Return the lines below exactly as they appear, please, starting with the first and ending with the one that contains "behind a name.".

▸ **Raw data**:
################
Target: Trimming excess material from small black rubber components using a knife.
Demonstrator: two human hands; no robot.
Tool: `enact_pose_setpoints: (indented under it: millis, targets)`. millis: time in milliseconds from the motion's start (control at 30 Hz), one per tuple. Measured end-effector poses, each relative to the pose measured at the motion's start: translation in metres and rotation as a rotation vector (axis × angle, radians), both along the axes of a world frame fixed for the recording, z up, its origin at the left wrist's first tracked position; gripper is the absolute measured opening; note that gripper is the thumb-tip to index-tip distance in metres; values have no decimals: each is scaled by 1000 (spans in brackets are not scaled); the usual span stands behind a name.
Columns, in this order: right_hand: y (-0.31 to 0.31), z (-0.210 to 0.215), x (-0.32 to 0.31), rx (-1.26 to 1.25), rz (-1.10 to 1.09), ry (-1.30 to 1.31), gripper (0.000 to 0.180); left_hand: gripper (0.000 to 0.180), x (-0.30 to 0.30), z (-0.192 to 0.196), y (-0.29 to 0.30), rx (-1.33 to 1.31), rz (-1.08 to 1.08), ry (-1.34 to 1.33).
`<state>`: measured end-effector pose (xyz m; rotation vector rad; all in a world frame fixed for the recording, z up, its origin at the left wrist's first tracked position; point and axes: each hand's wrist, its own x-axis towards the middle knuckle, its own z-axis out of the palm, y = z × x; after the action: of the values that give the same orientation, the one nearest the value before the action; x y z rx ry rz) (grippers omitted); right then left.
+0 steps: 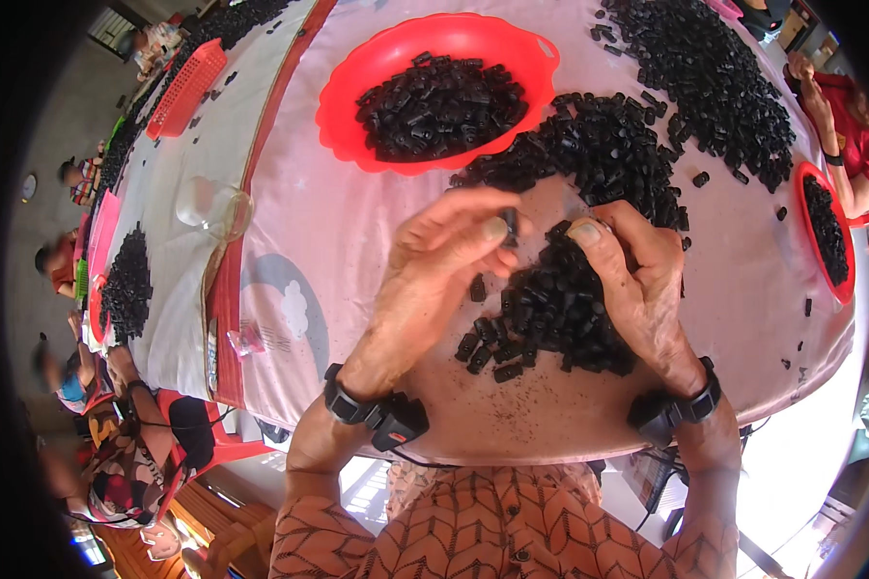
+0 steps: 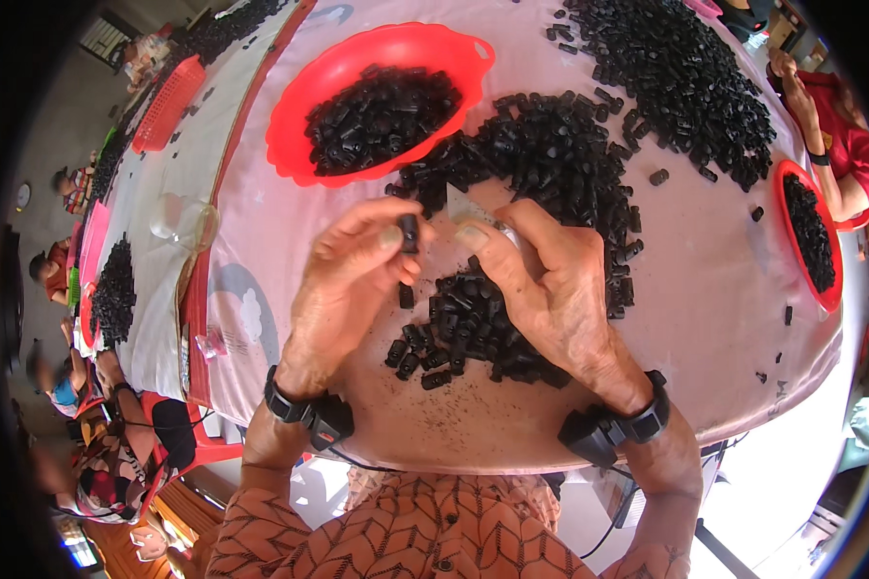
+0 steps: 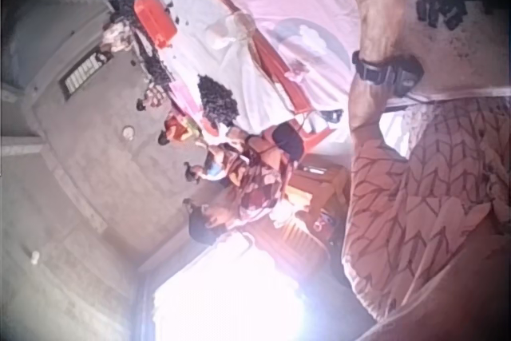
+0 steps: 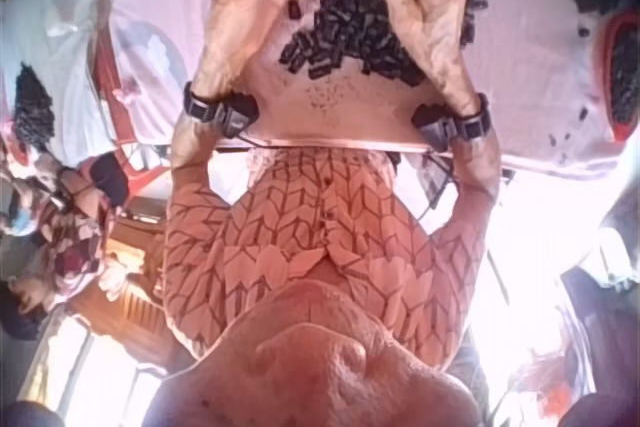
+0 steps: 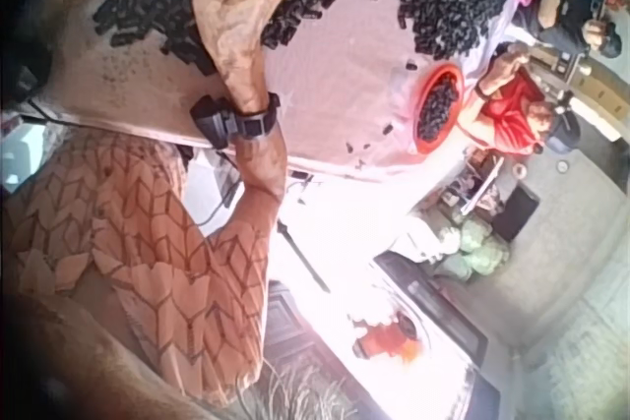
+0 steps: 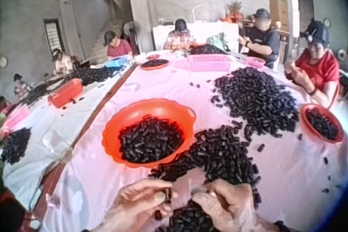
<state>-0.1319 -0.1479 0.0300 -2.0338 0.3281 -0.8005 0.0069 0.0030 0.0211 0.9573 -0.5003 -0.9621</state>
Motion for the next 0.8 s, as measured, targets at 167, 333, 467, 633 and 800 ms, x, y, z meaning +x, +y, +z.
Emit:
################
▸ **Task response**:
Target: Trimming excess material from small black rubber components using a knife.
Demonstrator: two human hands; no robot.
Tool: `enact_pose_setpoints: (indented under it: millis, targets)`. millis: time in milliseconds from the motion's start (control at 30 Hz), one per tuple. Measured end-effector poses, each relative to the pose measured at the motion's start: translation in metres and rotation as a rotation vector (axis × angle, radians), both along the axes of a world frame fixed for the recording, z up, its origin at the left wrist's first tracked position; gripper is the absolute measured opening; note that gripper is the thumb-tip to index-tip distance in metres; values have no decimals: each is scaled by 1000 (spans in brackets are not scaled); the usual span stands behind a name.

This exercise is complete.